Sectional curvature of polygonal complexes with planar substructures

TL;DR

This paper introduces a class of polygonal complexes with a notion of sectional curvature, generalizing Euclidean and hyperbolic buildings, and explores their geometric, spectral, and analytical properties.

Contribution

It defines sectional combinatorial curvature for polygonal complexes and establishes key geometric and spectral results, including hyperbolicity and eigenvalue estimates.

Findings

Proves Gromov hyperbolicity for complexes with negative curvature

Establishes spectral discreteness and eigenvalue asymptotics

Demonstrates unique continuation and Dirichlet problem solvability

Abstract

In this paper we introduce a class of polygonal complexes for which we can define a notion of sectional combinatorial curvature. These complexes can be viewed as generalizations of 2-dimensional Euclidean and hyperbolic buildings. We focus on the case of non-positive and negative combinatorial curvature.

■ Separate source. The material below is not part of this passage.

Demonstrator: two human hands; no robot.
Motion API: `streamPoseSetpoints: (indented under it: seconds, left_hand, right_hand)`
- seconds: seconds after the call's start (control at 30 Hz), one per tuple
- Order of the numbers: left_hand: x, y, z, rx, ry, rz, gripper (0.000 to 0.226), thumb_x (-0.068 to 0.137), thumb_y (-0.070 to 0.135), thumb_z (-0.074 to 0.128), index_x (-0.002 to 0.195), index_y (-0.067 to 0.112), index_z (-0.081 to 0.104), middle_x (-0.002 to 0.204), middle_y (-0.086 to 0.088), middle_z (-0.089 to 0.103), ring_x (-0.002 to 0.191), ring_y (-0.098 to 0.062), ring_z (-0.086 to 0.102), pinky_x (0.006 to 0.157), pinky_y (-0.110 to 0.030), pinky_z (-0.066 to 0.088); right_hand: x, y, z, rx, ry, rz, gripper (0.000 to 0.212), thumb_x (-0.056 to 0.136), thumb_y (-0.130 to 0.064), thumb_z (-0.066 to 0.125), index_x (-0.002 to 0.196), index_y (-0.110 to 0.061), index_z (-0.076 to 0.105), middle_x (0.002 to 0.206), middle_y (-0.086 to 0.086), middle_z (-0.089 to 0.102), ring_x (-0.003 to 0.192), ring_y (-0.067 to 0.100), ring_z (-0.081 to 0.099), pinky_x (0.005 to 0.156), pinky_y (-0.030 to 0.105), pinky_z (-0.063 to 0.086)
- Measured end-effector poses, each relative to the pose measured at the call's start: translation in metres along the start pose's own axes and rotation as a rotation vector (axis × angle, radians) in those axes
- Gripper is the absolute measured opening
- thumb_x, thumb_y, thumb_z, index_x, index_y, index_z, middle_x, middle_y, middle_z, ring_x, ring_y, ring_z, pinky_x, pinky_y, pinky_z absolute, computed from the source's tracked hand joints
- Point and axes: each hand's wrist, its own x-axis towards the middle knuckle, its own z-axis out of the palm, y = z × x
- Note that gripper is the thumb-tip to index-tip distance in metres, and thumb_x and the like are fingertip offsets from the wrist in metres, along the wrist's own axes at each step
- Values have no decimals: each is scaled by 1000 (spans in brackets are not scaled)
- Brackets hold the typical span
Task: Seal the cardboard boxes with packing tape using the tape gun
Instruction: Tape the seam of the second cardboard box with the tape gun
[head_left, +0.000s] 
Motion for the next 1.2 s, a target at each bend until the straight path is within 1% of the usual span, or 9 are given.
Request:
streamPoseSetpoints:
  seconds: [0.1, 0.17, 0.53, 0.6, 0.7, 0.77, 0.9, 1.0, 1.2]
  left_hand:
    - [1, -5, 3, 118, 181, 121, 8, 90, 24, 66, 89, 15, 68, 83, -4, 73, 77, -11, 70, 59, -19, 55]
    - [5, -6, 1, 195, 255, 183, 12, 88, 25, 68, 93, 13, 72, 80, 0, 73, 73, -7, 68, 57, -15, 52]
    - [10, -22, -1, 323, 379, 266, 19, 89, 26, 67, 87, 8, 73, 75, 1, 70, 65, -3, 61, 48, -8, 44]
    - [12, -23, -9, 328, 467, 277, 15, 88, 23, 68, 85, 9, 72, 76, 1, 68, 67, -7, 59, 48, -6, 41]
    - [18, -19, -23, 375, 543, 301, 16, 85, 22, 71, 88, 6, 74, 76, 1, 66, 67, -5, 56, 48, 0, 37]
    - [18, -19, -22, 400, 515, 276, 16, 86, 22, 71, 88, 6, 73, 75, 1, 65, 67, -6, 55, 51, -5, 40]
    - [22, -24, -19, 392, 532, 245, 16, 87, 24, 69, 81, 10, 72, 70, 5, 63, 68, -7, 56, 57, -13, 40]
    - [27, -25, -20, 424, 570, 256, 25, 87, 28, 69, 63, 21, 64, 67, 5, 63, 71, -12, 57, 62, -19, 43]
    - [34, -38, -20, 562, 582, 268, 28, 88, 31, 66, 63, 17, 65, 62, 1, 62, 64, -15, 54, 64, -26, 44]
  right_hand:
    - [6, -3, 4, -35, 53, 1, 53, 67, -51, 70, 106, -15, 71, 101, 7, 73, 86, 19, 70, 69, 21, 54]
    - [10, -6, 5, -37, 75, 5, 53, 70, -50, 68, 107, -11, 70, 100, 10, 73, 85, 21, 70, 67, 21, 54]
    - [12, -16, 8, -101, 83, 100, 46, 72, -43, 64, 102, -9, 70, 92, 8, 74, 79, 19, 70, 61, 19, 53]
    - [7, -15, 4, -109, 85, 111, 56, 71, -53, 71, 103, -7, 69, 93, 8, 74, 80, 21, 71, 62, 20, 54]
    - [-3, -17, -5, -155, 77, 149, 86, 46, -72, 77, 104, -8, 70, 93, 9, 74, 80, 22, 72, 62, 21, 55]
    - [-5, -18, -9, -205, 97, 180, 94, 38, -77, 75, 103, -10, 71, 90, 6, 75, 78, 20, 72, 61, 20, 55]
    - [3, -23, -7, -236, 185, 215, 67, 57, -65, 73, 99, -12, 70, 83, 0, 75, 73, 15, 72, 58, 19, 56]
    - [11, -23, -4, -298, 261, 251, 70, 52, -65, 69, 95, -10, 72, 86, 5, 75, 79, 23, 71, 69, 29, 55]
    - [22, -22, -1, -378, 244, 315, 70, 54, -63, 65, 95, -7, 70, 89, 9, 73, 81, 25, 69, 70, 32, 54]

As geometric results we obtain a Hadamard-Cartan type theorem, thinness of bigons, Gromov hyperbolicity and estimates for the Cheeger constant. We employ the latter to get spectral estimates, show discreteness of the spectrum in the sense of a Donnelly-Li type theorem and present corresponding eigenvalue asymptotics. Moreover, we prove a unique continuation theorem for eigenfunctions and the solvability of the Dirichlet problem at infinity.